Мы продолжали жить в полном неведении о происходивших тогда событиях. Лишь через несколько дней, когда я утром ездил по расположению сотни и проверял ковку лошадей, мы узнали правду.

Из-за угла переулка показался вдруг ротмистр Колюбакин, который еще раньше уехал в штаб полка, и теперь, хоть был и старше меня чином, быстро шел, чуть ли не бежал ко мне, крича что-то... »Наверное ты получил поручика...», высказал предположение бывший со мной офицер, я действительно ожидал тогда производства.
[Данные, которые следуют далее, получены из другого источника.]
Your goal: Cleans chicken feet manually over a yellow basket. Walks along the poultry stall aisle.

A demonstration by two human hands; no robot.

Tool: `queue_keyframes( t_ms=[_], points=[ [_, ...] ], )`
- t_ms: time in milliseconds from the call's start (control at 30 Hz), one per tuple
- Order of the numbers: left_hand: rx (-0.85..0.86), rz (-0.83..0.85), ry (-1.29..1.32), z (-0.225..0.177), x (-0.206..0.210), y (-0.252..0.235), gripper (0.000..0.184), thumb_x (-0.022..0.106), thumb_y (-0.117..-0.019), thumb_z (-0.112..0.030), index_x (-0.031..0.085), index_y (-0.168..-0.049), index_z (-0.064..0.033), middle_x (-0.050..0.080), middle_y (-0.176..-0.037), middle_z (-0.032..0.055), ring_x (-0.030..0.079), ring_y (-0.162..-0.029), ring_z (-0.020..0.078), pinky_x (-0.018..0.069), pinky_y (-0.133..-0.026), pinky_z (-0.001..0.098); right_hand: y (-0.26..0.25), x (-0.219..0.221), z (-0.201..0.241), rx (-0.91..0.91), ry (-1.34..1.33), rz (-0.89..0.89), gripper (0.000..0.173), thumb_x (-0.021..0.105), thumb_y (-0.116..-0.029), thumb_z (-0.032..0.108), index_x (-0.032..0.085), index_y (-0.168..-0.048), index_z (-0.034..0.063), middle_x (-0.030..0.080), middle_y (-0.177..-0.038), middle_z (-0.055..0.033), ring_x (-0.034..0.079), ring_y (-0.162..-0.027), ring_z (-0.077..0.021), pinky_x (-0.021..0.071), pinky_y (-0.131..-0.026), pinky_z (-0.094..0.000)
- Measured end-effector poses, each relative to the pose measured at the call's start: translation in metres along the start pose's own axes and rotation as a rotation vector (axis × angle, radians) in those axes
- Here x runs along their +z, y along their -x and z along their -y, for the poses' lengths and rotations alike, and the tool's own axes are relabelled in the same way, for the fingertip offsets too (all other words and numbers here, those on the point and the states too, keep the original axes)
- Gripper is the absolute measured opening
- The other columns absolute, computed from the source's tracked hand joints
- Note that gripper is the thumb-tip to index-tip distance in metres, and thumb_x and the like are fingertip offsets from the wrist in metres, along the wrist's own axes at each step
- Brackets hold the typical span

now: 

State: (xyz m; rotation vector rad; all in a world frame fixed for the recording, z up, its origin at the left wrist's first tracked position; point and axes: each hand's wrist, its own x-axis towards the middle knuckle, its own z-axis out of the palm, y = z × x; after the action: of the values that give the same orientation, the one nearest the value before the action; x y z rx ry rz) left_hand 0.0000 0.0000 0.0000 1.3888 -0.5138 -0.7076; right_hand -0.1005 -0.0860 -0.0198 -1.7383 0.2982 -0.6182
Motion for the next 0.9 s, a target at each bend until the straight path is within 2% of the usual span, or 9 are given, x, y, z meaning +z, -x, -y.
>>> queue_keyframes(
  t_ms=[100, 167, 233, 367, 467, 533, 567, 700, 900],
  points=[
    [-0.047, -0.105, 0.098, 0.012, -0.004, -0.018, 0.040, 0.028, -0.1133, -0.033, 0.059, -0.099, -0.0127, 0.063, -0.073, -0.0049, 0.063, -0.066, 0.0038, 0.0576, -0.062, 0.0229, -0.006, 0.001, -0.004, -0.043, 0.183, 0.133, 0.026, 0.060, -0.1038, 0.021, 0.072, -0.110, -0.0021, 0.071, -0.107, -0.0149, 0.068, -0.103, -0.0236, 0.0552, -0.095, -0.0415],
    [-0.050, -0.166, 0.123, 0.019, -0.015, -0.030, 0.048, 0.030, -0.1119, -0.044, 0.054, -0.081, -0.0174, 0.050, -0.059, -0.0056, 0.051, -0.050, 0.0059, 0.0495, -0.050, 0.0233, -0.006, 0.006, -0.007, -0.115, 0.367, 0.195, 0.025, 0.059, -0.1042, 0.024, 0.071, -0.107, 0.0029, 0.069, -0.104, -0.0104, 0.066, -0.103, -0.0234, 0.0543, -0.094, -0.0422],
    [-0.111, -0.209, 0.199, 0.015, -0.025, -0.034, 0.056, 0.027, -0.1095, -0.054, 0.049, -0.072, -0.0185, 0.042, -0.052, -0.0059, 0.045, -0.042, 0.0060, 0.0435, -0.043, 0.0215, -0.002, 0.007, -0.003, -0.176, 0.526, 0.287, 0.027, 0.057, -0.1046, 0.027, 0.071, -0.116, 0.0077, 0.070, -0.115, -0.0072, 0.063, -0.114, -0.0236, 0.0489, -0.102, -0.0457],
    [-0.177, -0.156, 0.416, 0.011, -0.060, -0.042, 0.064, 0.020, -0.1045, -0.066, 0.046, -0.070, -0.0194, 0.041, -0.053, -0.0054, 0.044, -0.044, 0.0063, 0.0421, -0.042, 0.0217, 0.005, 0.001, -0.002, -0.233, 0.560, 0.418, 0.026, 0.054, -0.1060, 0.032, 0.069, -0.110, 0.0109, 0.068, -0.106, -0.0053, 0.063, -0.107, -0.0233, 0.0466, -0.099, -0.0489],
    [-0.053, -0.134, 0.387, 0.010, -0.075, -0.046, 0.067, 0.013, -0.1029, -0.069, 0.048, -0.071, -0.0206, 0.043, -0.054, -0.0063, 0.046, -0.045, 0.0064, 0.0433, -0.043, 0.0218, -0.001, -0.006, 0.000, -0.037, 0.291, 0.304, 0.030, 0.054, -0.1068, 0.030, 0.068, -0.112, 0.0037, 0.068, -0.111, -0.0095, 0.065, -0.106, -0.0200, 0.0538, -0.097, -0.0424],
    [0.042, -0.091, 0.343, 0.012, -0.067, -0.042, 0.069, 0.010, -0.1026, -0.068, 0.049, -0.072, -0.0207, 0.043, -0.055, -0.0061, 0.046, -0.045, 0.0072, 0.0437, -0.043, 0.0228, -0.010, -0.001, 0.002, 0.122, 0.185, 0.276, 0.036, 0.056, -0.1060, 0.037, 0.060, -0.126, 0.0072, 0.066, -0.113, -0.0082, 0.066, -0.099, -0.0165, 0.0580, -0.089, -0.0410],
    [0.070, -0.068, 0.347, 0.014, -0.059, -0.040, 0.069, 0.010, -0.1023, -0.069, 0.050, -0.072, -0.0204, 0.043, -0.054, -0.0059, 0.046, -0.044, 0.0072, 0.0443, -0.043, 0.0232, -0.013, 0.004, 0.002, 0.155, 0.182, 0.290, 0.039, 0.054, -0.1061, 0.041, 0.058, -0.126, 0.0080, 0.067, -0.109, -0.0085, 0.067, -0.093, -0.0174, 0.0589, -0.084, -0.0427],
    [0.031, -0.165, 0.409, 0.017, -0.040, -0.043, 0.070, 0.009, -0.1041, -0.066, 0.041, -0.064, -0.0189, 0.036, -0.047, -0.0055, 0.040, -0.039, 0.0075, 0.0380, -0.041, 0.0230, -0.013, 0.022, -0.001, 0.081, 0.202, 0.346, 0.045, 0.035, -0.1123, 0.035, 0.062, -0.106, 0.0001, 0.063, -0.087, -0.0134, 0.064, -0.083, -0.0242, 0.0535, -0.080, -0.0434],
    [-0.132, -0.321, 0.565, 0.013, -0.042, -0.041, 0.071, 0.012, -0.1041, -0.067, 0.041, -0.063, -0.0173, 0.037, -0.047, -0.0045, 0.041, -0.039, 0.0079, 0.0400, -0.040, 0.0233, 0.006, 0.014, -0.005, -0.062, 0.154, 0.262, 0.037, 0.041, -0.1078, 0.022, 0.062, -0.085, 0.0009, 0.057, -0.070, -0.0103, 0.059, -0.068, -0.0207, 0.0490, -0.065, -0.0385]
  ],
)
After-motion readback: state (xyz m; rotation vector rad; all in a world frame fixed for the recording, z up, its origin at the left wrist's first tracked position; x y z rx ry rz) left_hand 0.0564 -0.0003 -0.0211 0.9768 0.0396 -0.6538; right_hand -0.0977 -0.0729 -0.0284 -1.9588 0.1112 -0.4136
Однако речь шла о другом. Когда мы стали поближе друг к другу, Колюбакин снова закричал, и тут я разобрал его слова: «Царя больше нет, власть захватило Временное правительство во главе с князем Львовым…»

Мы онемели...

Примечания

{1} Владимир Алексеевич Бобринский (дядя Димар) — известный думский деятель, одно время заместитель М. В. Родзянко. В Думе был известен, как «Бобринский 2-й».

{2} Георгий Алексеевич Бобринский приходился Н.А.Бобринскому троюродным братом.

{3} София Алексеевна Бобринская была старшей дочерью в семье, а таких в Англии именуют просто «мисс» или «мисси» без упоминания имени, в семье деда Н.А.Бобринского господствовал английский дух.